Instructions for the task:
In the data below, which lines hold "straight"? Copy every one.
------------------------------
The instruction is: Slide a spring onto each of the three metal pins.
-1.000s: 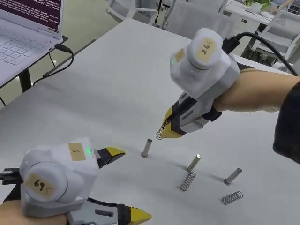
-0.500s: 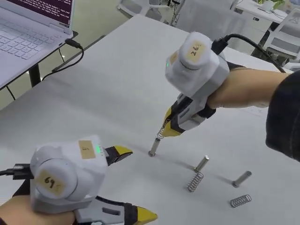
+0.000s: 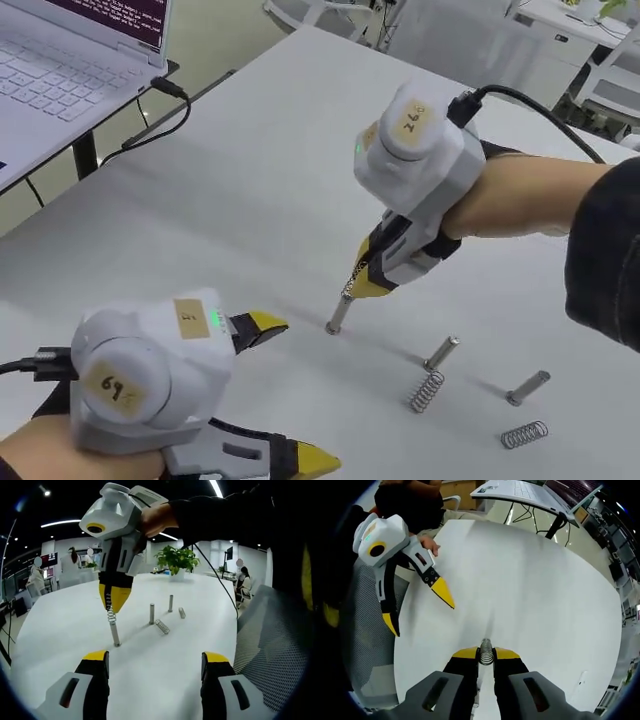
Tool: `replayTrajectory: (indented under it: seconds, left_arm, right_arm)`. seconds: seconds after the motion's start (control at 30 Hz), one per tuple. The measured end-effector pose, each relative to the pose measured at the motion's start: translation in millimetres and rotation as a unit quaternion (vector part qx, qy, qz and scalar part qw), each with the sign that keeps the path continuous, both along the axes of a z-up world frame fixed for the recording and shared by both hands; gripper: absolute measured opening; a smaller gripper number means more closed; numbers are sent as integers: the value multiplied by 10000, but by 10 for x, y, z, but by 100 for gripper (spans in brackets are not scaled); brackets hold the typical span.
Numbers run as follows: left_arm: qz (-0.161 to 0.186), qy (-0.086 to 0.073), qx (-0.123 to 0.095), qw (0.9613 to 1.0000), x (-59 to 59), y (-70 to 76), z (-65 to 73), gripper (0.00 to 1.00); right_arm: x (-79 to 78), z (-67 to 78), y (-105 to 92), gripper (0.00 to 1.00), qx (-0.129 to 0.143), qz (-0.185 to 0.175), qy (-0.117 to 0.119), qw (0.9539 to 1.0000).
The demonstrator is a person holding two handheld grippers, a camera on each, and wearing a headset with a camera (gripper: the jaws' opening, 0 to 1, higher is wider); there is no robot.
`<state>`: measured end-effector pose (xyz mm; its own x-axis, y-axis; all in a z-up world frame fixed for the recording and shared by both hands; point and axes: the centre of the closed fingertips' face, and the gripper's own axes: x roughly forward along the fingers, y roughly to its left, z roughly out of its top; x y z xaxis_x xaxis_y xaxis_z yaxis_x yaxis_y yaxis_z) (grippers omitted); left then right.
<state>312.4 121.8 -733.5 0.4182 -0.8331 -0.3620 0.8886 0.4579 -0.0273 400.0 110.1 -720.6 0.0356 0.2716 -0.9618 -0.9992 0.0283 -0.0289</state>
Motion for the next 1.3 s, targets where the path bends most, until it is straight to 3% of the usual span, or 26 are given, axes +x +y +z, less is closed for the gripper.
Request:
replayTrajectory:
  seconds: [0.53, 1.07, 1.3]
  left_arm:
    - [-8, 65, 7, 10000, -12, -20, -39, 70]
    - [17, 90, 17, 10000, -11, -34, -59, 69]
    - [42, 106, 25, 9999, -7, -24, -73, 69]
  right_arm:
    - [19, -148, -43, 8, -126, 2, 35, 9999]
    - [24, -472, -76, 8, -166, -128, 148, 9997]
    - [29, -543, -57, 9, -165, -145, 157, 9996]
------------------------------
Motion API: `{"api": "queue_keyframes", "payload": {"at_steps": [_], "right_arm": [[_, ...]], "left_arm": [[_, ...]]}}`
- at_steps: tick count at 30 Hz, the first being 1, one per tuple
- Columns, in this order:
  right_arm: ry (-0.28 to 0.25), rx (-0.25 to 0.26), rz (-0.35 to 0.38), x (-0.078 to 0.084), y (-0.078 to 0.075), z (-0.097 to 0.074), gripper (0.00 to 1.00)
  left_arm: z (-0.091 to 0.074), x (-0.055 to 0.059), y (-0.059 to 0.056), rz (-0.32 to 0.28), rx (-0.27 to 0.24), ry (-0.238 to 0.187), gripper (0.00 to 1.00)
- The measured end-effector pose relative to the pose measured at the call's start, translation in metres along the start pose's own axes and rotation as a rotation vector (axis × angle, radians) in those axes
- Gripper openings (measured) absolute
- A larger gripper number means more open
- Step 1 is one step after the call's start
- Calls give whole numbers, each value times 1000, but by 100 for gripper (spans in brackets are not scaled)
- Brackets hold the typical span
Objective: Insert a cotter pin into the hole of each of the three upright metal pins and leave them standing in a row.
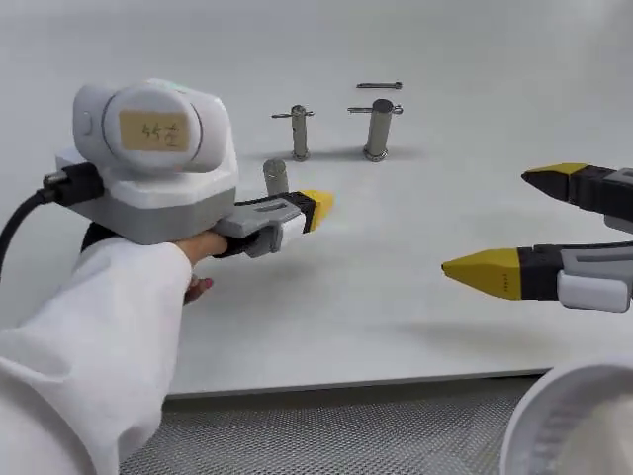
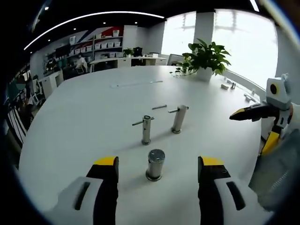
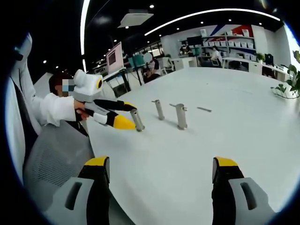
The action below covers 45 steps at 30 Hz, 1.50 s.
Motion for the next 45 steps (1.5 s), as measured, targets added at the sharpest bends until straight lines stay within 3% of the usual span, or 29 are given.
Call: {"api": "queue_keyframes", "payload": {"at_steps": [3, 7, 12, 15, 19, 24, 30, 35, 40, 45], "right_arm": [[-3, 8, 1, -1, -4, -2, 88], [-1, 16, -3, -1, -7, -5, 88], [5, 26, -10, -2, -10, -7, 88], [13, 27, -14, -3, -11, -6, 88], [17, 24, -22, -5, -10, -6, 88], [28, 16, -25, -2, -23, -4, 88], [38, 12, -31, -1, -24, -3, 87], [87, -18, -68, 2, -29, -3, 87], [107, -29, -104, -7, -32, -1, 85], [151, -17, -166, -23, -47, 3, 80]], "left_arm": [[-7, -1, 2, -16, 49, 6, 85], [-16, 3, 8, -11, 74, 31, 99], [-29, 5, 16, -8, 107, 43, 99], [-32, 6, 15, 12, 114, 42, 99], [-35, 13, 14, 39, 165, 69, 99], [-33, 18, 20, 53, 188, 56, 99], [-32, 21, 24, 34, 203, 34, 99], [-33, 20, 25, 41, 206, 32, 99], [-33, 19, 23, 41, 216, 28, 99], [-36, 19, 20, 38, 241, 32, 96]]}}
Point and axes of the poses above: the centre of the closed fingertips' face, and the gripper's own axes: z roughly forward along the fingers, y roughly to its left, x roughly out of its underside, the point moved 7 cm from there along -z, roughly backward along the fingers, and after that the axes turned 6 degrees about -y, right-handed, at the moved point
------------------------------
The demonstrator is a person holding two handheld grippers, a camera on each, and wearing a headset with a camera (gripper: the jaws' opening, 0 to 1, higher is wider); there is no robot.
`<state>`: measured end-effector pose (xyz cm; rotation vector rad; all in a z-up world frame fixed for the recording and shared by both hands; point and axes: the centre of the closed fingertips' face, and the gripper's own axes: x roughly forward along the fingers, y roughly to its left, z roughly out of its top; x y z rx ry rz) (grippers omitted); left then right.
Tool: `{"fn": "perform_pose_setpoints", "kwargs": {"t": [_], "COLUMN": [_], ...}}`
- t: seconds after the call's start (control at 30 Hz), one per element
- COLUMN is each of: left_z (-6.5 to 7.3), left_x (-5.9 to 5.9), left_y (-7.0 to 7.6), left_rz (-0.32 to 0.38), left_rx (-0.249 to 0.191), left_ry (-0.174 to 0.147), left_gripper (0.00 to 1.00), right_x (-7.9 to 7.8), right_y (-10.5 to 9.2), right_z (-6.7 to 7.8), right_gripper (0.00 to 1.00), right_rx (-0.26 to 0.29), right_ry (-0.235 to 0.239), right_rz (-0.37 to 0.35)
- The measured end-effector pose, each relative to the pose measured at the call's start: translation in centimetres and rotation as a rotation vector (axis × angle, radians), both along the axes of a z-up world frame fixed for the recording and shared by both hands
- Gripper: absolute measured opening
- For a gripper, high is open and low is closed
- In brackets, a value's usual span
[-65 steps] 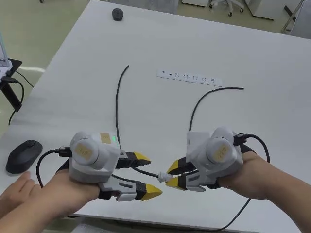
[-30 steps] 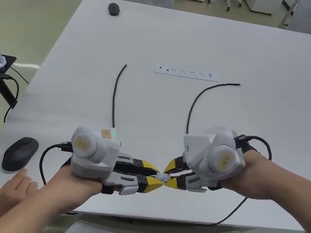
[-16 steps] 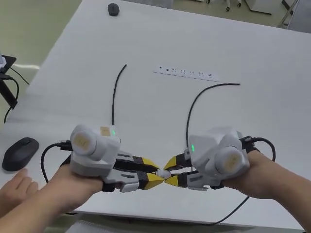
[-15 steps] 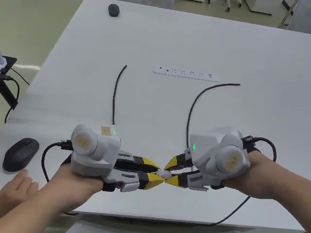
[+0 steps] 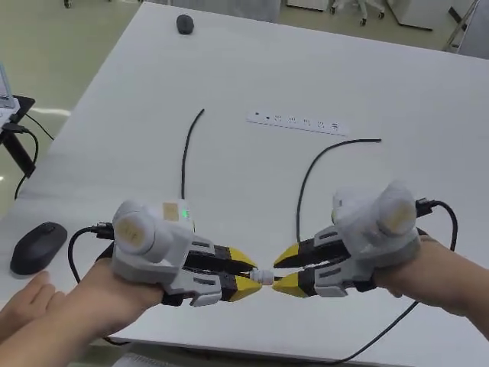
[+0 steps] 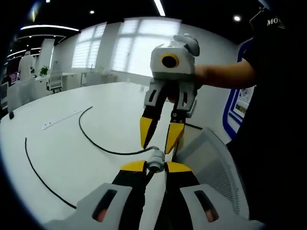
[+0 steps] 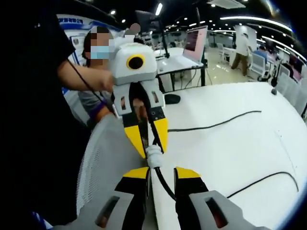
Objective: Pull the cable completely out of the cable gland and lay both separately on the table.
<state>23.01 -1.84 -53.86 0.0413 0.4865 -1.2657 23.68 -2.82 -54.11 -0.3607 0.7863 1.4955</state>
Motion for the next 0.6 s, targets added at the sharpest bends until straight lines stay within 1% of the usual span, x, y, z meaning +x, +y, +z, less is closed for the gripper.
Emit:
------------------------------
Answer to this problem:
Motion for the next 1.3 s, targets where the path bends most, until it is straight to 3% of the usual span, or 26 are given, axes +x +y +z, less is closed for the gripper.
Motion for the next 45 steps (1.5 s), as measured, targets added at the sharpest bends until straight lines stay within 3% of the usual span, or 29 are given.
Motion for the next 0.6 s, targets added at the sharpest bends until straight lines stay within 1% of the usual span, x, y, z meaning +x, +y, +z, less is closed for the gripper.

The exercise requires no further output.